Session type: Poster / e-Poster / Silent Theatre session
Theme: Diagnosis and therapy
Prostate cancer is a heterogeneous disease both in terms of clinical presentation and pathology which can lead to very different clinical outcomes. Conventional prognostic factors, including serum PSA levels, Gleason score and pathological stage are often inaccurate so histological biomarkers could be useful in distinguishing indolent from aggressive prostate cancers. Tissue microarrays (TMAs) are useful for validating protein biomarker expression in large cohorts of patient samples using immunohistochemistry (IHC) but are often created from radical prostatectomy specimens which do not accurately represent diagnostic biopsies which are 1.5mm long and 0.5mm wide. This limiting amount of tumour has led us to develop an improved method for constructing TMAs to study multiple biomarkers simultaneously on biopsy tissue.

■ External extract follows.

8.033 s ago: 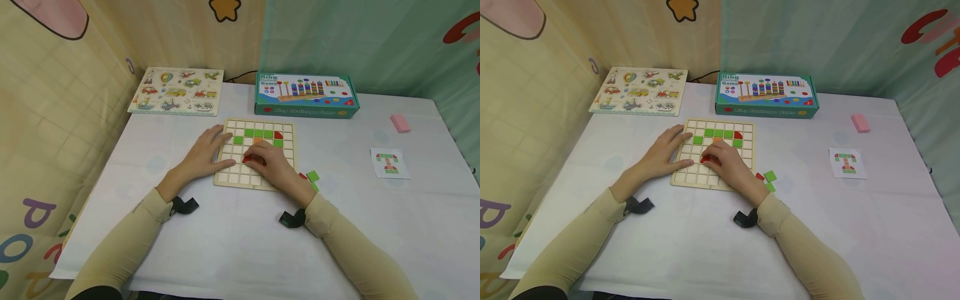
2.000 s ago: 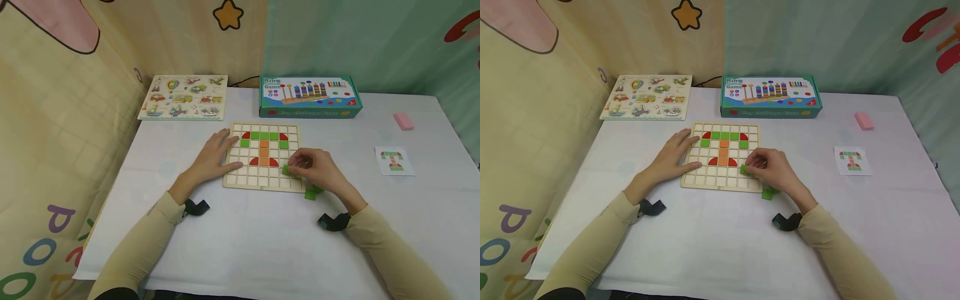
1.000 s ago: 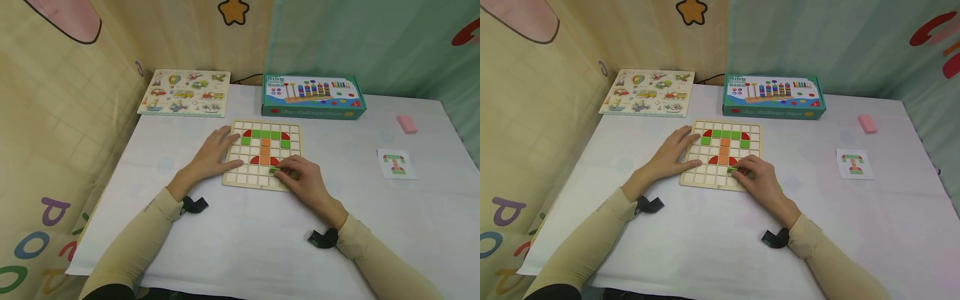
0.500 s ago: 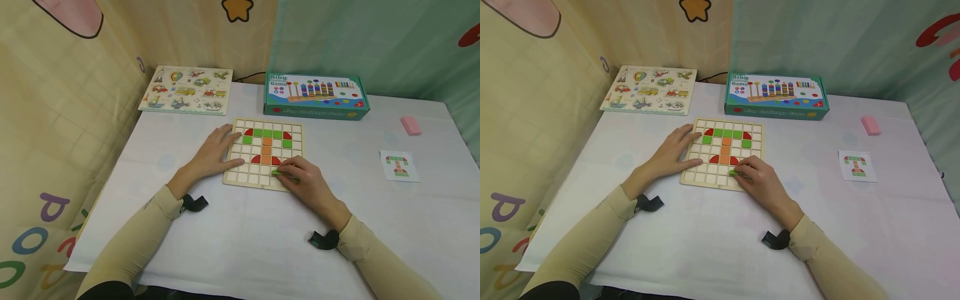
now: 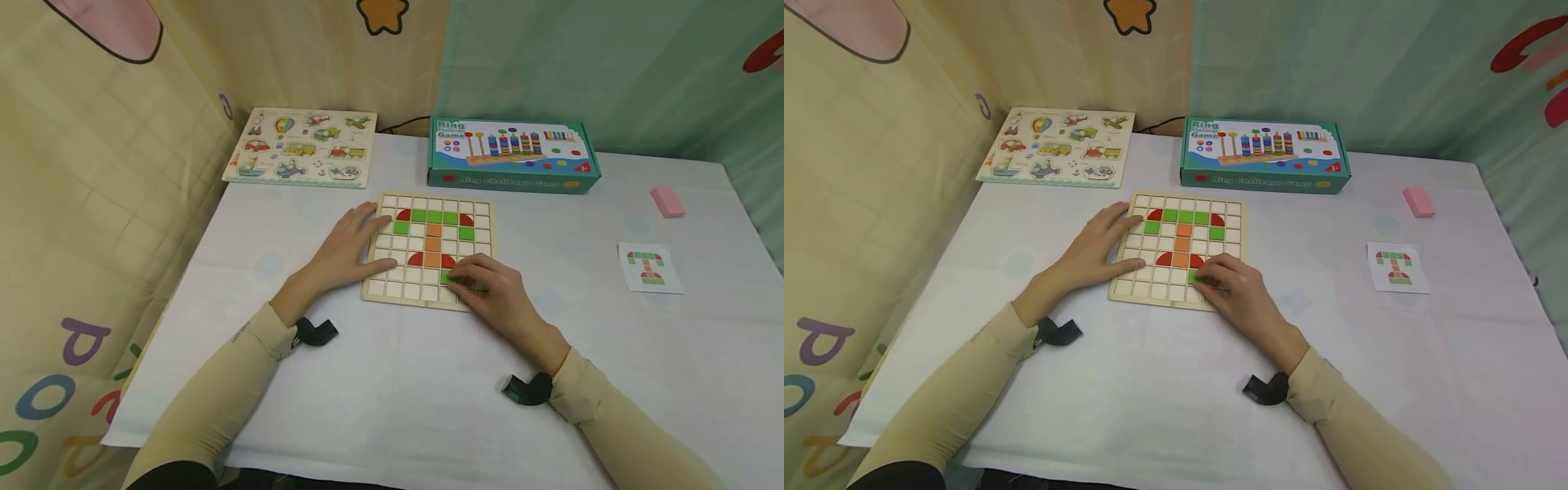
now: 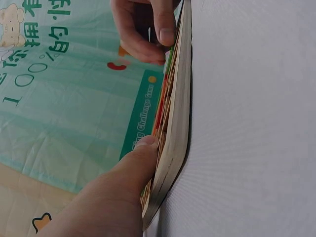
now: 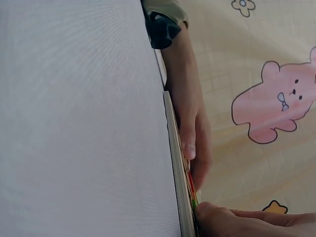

UCLH patients with suspected prostate cancer routinely undergo a diagnostic mp-MRI scan to enable an image-guided biopsy which is analysed by a pathologist to confirm tumour Grade based on cellular architecture and morphology. We have devised a method of extracting the regions of tumour within biopsy samples and re-embedded them so that they can easily be repositioned into a recipient TMA block. The blocks were then sectioned and stained using automated IHC.
We have successfully produced TMA blocks containing representative regions of benign and tumour samples for over 250 patients and analysed the expression of a panel of established prostate cancer biomarkers including p63, AMACR and PSA to validate our method. Novel markers for diagnosing aggressive prostate cancer are also being tested.
This new method of constructing TMA blocks allows multiple biomarkers to be assessed quickly in a large cohort of biopsy samples that accurately represent the tissue routinely used for diagnosis.